==== Records for this exercise ====

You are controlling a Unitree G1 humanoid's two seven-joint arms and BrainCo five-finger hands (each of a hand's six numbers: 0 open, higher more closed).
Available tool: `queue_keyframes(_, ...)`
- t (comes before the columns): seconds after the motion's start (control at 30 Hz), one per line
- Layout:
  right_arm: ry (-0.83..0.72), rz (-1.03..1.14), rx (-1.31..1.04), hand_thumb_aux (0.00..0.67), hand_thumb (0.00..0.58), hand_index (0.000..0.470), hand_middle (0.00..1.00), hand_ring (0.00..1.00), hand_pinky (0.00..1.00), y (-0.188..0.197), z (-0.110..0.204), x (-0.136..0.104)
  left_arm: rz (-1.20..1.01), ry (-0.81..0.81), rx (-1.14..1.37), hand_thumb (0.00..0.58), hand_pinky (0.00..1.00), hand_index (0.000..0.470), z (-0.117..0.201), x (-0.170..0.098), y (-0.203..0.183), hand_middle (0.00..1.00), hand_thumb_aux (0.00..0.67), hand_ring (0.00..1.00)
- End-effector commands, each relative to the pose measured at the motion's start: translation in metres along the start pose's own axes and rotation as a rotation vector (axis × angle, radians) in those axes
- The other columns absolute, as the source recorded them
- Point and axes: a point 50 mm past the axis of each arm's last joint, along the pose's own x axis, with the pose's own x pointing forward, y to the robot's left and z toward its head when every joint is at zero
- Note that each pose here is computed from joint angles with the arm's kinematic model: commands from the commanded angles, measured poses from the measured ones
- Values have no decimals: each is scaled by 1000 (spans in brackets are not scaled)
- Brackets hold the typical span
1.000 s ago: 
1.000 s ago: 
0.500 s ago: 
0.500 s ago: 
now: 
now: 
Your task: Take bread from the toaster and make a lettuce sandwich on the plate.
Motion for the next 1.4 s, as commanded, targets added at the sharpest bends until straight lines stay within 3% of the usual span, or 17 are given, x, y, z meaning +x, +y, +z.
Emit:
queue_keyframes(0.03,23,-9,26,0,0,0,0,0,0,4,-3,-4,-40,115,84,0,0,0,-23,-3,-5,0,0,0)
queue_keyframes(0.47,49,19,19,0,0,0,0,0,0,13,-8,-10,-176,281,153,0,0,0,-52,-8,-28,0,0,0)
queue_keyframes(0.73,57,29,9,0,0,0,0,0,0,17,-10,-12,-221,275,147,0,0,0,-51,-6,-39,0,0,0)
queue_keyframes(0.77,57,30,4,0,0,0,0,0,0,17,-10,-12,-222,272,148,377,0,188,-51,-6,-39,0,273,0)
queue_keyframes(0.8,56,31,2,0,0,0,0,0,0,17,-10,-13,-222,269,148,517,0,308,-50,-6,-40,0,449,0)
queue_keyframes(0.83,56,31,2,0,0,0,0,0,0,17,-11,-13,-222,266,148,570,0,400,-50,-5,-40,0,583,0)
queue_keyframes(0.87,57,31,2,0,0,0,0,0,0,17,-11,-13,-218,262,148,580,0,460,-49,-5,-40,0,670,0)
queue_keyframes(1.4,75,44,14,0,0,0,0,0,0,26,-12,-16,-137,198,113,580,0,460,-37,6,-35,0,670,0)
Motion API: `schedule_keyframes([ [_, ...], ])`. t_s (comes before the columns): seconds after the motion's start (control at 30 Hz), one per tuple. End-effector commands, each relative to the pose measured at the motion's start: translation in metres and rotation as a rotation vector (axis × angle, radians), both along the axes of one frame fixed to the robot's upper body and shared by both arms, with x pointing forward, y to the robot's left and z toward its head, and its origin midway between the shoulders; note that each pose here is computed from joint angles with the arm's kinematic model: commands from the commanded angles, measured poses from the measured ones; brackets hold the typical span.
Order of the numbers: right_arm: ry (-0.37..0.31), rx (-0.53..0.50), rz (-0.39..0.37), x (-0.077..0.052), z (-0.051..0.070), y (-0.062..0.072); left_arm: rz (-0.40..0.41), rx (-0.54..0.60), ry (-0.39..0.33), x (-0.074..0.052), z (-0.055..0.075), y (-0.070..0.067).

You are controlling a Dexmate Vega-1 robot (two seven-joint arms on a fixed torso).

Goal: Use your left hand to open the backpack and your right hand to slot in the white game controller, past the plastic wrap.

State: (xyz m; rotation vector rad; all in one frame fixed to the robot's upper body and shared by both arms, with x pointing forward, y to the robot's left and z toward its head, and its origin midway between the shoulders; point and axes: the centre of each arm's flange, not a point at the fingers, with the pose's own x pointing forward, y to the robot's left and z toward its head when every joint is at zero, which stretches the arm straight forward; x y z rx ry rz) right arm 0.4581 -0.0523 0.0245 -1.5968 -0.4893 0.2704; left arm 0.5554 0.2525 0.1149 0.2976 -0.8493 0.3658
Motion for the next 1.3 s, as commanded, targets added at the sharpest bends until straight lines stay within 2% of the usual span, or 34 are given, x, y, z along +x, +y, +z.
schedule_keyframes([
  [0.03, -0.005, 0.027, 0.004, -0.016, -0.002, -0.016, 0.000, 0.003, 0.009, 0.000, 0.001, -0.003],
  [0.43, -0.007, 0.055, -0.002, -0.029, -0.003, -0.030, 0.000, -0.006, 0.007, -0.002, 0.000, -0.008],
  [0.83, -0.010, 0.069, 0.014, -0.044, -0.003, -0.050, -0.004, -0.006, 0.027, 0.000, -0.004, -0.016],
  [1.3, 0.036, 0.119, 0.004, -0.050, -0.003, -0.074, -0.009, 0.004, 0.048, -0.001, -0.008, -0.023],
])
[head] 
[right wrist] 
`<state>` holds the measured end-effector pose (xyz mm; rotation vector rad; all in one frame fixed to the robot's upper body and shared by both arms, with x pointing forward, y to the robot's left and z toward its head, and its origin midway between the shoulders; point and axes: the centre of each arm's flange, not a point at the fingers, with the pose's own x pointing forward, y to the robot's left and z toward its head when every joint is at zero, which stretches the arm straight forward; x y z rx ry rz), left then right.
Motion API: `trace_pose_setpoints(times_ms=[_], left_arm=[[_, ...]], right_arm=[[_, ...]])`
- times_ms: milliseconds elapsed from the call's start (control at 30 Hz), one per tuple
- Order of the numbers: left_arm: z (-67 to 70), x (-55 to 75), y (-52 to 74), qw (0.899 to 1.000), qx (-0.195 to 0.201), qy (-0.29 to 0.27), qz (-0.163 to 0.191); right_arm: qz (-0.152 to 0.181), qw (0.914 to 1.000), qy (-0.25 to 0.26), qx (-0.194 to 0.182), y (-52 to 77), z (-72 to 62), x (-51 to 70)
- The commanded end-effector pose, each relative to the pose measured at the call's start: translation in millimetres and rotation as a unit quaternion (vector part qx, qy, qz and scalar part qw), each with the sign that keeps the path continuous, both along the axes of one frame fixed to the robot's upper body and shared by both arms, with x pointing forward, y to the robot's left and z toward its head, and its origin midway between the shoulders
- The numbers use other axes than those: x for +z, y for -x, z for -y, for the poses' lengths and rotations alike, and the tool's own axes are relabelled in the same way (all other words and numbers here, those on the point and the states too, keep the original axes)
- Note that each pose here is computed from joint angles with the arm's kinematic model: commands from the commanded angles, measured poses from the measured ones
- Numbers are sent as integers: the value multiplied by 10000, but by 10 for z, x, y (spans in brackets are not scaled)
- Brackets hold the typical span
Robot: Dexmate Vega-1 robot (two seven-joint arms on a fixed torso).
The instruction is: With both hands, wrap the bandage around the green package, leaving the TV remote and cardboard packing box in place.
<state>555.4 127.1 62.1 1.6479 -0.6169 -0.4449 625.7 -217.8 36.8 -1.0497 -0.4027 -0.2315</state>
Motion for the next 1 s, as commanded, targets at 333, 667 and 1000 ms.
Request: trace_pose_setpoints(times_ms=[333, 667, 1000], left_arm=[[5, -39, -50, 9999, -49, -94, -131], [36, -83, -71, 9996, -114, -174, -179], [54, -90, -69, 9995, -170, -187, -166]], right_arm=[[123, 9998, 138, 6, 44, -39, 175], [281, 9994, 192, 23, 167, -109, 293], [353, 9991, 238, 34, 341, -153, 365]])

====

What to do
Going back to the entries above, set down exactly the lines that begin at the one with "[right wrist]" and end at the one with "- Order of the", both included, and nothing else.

Expected answer
[right wrist] 
`<state>` holds the measured end-effector pose (xyz mm; rotation vector rad; all in one frame fixed to the robot's upper body and shared by both arms, with x pointing forward, y to the robot's left and z toward its head, and its origin midway between the shoulders; point and axes: the centre of each arm's flange, not a point at the fingers, with the pose's own x pointing forward, y to the robot's left and z toward its head when every joint is at zero, which stretches the arm straight forward; x y z rx ry rz), left then right.
Motion API: `trace_pose_setpoints(times_ms=[_], left_arm=[[_, ...]], right_arm=[[_, ...]])`
- times_ms: milliseconds elapsed from the call's start (control at 30 Hz), one per tuple
- Order of the numbers: left_arm: z (-67 to 70), x (-55 to 75), y (-52 to 74), qw (0.899 to 1.000), qx (-0.195 to 0.201), qy (-0.29 to 0.27), qz (-0.163 to 0.191); right_arm: qz (-0.152 to 0.181), qw (0.914 to 1.000), qy (-0.25 to 0.26), qx (-0.194 to 0.182), y (-52 to 77), z (-72 to 62), x (-51 to 70)

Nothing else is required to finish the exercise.